What to produce: Look below for the line that has "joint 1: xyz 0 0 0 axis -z". Set down the lines from there through the line that has "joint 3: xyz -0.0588", exactly as written.
----
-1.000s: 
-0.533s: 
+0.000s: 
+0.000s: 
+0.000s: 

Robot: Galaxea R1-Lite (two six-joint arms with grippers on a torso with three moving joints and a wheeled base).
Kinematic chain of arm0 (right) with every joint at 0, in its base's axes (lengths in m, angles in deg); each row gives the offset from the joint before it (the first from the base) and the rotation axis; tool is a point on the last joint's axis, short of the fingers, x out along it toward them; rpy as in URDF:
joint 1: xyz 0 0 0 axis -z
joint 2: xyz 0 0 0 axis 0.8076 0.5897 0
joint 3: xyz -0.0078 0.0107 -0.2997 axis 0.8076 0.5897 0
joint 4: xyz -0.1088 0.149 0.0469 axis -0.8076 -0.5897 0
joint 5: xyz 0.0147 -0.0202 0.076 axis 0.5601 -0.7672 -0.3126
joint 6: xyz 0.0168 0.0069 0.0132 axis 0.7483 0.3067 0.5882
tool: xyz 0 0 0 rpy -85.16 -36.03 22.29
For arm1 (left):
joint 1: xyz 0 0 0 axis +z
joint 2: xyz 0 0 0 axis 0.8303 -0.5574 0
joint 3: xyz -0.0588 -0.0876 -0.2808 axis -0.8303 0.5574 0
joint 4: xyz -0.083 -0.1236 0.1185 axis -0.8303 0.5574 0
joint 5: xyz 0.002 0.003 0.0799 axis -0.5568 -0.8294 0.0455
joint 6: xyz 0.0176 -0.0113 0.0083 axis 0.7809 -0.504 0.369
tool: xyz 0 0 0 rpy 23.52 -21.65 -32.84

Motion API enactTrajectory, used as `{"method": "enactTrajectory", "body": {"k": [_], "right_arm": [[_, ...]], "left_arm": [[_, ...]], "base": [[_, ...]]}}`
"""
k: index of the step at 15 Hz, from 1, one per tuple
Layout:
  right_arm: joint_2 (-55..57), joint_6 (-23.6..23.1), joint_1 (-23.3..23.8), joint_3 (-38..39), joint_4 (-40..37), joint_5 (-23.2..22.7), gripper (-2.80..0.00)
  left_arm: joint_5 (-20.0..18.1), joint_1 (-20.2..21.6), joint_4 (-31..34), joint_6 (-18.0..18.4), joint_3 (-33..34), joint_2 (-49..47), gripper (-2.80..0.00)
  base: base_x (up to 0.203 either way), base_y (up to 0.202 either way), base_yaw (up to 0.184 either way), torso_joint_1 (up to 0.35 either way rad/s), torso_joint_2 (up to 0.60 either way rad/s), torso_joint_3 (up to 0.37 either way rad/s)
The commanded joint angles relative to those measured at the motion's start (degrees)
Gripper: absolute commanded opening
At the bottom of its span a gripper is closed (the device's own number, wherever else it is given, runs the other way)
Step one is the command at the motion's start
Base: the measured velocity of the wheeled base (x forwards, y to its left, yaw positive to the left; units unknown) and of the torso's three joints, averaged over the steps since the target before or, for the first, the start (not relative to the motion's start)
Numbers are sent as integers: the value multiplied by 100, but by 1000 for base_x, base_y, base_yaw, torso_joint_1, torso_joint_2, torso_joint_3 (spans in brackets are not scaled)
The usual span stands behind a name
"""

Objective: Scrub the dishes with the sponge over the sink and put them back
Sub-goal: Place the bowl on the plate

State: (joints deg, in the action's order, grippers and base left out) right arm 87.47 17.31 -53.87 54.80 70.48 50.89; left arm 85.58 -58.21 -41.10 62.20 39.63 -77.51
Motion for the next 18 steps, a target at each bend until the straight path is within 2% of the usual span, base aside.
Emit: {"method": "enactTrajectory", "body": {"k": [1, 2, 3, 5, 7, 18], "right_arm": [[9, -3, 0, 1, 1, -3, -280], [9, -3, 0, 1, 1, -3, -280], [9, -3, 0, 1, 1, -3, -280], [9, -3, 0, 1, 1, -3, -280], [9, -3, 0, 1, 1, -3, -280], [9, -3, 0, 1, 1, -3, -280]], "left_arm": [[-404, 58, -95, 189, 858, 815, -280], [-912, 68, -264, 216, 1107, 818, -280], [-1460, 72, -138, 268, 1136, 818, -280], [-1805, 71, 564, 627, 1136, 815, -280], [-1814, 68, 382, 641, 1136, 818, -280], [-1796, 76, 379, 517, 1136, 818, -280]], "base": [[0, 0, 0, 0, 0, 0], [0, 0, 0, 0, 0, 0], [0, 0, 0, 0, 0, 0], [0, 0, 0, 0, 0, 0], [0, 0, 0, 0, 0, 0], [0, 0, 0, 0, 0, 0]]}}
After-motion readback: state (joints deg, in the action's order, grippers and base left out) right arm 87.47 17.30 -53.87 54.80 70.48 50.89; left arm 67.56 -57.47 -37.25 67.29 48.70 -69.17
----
Answer box:
joint 1: xyz 0 0 0 axis -z
joint 2: xyz 0 0 0 axis 0.8076 0.5897 0
joint 3: xyz -0.0078 0.0107 -0.2997 axis 0.8076 0.5897 0
joint 4: xyz -0.1088 0.149 0.0469 axis -0.8076 -0.5897 0
joint 5: xyz 0.0147 -0.0202 0.076 axis 0.5601 -0.7672 -0.3126
joint 6: xyz 0.0168 0.0069 0.0132 axis 0.7483 0.3067 0.5882
tool: xyz 0 0 0 rpy -85.16 -36.03 22.29
For arm1 (left):
joint 1: xyz 0 0 0 axis +z
joint 2: xyz 0 0 0 axis 0.8303 -0.5574 0
joint 3: xyz -0.0588 -0.0876 -0.2808 axis -0.8303 0.5574 0

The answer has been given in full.